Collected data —
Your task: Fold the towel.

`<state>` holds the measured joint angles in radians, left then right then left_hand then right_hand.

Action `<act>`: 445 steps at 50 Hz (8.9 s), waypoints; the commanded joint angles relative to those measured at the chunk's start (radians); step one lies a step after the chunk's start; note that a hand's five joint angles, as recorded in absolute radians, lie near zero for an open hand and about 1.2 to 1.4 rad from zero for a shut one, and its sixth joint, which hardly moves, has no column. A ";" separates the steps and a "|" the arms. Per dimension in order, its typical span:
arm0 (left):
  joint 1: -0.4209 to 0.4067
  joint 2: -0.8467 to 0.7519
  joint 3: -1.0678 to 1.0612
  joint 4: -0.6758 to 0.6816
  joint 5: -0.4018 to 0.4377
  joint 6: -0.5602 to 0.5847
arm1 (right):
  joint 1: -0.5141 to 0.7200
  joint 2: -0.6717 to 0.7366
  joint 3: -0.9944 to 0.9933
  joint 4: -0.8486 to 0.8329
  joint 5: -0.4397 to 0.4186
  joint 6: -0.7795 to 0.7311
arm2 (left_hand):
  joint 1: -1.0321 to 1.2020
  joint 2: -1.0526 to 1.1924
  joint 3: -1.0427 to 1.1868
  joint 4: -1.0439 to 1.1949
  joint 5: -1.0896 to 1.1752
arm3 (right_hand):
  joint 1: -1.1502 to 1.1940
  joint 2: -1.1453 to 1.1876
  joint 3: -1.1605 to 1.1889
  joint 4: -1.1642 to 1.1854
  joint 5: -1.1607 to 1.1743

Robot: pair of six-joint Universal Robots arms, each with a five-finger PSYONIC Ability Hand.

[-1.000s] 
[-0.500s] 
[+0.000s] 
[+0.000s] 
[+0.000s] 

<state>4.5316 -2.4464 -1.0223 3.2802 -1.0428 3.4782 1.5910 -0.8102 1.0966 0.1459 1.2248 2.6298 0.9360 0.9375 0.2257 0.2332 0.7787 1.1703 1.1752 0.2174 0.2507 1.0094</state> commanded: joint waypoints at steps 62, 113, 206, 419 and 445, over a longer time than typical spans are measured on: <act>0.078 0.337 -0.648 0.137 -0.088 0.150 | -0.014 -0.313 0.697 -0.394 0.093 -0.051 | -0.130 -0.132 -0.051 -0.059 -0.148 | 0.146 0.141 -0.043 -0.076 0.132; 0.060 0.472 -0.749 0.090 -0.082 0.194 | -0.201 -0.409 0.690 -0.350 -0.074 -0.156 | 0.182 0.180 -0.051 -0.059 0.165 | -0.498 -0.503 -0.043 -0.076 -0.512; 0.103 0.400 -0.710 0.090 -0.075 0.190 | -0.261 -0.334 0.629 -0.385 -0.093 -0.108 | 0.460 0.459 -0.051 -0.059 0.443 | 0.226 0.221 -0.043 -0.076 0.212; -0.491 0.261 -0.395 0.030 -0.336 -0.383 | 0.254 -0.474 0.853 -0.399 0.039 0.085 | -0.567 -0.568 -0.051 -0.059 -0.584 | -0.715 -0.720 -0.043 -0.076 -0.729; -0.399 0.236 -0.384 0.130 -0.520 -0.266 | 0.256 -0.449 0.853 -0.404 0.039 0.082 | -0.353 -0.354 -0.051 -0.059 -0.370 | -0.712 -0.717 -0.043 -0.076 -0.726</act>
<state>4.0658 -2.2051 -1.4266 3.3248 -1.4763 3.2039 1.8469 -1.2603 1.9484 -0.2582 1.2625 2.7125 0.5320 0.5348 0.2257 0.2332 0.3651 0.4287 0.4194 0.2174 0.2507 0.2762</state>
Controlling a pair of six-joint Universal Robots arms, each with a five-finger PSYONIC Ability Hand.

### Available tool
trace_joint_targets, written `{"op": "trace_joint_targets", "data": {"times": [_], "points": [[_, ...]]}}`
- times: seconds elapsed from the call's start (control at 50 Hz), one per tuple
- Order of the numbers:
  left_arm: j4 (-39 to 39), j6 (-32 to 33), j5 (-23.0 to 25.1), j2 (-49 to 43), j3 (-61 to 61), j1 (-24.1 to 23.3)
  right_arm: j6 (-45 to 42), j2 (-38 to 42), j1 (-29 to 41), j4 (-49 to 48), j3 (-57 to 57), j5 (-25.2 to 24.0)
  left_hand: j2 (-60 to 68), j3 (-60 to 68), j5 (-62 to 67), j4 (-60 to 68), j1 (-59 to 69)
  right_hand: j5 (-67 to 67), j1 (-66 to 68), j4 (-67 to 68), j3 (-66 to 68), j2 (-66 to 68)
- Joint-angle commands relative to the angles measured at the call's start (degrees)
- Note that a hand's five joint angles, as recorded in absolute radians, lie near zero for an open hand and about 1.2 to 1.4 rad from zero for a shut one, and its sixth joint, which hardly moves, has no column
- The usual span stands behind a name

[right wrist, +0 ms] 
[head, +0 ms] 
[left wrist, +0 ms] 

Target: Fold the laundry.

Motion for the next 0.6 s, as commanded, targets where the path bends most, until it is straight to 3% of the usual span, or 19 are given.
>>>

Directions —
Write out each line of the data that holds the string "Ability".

Answer below —
Robot: pair of six-joint Universal Robots arms, each with a five-finger PSYONIC Ability Hand.
Controlling a pair of six-joint Universal Robots arms, each with a five-finger PSYONIC Ability Hand.

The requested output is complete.